SUPPLIED INFORMATION –

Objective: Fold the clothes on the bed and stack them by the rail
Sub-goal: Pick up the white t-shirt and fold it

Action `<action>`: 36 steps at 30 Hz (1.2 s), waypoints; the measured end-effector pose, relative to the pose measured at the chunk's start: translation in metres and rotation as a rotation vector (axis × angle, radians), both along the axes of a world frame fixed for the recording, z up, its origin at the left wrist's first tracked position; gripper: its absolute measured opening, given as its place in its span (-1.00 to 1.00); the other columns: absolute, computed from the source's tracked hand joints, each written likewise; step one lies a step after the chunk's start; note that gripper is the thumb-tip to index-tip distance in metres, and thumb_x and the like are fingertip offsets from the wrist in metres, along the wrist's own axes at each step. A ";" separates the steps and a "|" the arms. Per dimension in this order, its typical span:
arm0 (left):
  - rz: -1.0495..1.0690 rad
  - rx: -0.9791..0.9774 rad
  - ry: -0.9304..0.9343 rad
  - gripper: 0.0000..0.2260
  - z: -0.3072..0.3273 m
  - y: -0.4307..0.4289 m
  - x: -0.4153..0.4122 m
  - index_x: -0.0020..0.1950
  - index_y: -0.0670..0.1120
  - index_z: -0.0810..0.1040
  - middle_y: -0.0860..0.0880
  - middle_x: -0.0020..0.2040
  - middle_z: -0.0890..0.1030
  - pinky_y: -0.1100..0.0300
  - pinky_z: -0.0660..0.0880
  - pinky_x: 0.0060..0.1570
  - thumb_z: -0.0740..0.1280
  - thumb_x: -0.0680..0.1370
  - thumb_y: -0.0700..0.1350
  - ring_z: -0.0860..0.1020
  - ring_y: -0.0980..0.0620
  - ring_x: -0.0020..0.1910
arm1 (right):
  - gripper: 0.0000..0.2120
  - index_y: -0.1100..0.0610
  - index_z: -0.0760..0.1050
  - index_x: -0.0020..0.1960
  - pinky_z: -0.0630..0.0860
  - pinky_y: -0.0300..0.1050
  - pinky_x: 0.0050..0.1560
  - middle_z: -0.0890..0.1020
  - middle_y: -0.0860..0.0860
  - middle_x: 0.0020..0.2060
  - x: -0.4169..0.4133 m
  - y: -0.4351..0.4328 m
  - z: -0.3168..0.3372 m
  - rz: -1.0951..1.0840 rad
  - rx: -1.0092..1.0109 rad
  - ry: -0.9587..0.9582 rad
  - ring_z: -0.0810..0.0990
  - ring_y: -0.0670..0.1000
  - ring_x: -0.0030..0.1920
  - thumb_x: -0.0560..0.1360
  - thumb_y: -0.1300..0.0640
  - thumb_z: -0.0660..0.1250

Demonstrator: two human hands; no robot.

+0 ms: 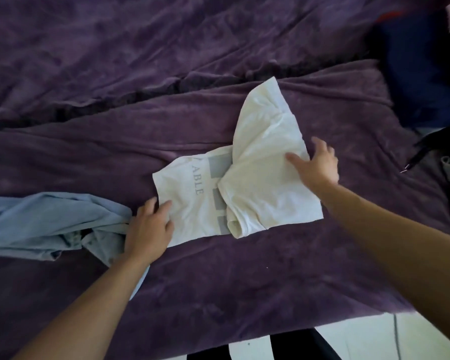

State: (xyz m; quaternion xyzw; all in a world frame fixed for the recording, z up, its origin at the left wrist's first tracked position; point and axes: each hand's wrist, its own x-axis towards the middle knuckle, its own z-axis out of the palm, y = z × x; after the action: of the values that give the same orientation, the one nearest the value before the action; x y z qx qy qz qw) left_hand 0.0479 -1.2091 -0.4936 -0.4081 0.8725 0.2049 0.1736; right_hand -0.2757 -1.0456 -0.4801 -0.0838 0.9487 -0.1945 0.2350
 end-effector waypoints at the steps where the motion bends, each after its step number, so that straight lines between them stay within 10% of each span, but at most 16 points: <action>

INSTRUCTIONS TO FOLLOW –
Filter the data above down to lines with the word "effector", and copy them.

SOLUTION FOR THIS TASK –
Action `<action>`: 36 steps at 30 Hz (1.2 s), waypoints; the measured end-effector pose, relative to the pose measured at the chunk's start: translation in metres and rotation as a rotation vector (axis × angle, radians), both along the axes of a world frame fixed for the recording, z up, its origin at the left wrist's first tracked position; gripper: its absolute measured opening, given as its place in its span (-1.00 to 1.00); the other columns: absolute, computed from the source's tracked hand joints, each written likewise; step one lies a step after the chunk's start; note that gripper is the thumb-tip to index-tip distance in metres, and thumb_x and the like are fingertip offsets from the wrist in metres, along the wrist's own axes at each step. A ";" separates the steps and a "|" the arms. Per dimension in this order, its typical span:
 end-effector waypoints at the steps where the motion bends, each after its step number, so that straight lines between them stay within 10% of each span, but at most 16 points: <action>

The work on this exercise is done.